> [Task details]:
Give again, word for word, every line in the entries below from the line with "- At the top" up to and including the line with "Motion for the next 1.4", and no other line.

> [Records to use]:
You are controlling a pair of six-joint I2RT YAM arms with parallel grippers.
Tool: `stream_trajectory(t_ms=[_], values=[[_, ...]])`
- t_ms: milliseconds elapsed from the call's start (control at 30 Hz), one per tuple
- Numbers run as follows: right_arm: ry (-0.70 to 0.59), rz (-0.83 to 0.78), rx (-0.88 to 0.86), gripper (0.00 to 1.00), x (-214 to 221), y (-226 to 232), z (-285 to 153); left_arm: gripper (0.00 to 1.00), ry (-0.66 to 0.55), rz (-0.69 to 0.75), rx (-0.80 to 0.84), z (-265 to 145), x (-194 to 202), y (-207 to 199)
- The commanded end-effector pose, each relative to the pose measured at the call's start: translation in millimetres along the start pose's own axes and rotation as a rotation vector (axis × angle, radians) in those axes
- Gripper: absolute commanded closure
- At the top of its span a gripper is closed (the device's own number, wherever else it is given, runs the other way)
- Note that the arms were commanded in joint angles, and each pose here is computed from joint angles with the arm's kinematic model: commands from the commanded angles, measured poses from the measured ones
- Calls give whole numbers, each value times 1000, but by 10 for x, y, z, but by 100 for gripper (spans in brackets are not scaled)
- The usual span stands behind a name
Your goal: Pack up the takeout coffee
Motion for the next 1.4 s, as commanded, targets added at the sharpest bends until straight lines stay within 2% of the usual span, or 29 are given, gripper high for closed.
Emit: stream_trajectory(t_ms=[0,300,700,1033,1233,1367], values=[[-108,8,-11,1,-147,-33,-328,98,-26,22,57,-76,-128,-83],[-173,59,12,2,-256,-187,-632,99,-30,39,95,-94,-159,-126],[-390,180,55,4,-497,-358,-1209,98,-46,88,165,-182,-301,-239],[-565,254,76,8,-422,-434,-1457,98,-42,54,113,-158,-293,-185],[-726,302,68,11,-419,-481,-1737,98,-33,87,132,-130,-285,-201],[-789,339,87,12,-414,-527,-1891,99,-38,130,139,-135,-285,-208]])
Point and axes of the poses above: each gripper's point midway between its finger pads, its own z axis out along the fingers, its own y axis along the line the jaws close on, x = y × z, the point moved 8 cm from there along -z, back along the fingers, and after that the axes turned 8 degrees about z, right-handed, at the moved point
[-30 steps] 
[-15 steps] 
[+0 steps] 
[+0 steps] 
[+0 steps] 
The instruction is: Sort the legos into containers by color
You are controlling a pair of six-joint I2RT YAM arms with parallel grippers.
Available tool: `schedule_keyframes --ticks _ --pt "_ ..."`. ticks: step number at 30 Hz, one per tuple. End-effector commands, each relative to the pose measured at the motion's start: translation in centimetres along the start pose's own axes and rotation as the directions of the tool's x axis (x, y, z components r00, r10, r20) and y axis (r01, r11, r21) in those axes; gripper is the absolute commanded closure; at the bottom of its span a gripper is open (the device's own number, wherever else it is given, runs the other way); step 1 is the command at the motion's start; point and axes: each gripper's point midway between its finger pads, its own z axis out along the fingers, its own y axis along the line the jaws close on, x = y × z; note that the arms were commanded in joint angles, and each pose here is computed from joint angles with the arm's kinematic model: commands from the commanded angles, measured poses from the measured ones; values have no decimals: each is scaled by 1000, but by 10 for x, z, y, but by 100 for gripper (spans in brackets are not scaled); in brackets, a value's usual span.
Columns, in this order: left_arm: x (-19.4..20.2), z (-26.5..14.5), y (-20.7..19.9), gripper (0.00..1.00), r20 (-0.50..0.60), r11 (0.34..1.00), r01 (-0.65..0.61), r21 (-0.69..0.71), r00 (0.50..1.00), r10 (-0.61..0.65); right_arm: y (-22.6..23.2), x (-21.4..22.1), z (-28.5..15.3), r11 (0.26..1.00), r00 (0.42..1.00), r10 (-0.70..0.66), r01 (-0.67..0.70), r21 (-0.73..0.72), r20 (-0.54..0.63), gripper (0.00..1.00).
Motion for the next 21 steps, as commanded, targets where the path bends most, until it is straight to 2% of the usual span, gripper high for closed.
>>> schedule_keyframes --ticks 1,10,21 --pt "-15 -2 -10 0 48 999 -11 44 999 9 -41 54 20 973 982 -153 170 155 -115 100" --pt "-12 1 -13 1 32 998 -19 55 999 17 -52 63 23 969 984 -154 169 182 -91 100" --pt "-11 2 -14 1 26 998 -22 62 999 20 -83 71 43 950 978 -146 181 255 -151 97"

> [Answer to this problem]:
- At the top of its span a gripper is closed (the device's own number, wherever else it is given, runs the other way)
- Note that the arms were commanded in joint angles, and each pose here is computed from joint angles with the arm's kinematic model: commands from the commanded angles, measured poses from the measured ones
- Calls give whole numbers, each value times 1000, but by 10 for x, y, z, but by 100 for gripper (spans in brackets are not scaled)
- The usual span stands behind a name
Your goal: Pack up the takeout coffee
Motion for the next 1.4 s, as commanded, targets added at the sharpest bends until straight lines stay within 2% of the usual span, or 29 are given, gripper high for closed.

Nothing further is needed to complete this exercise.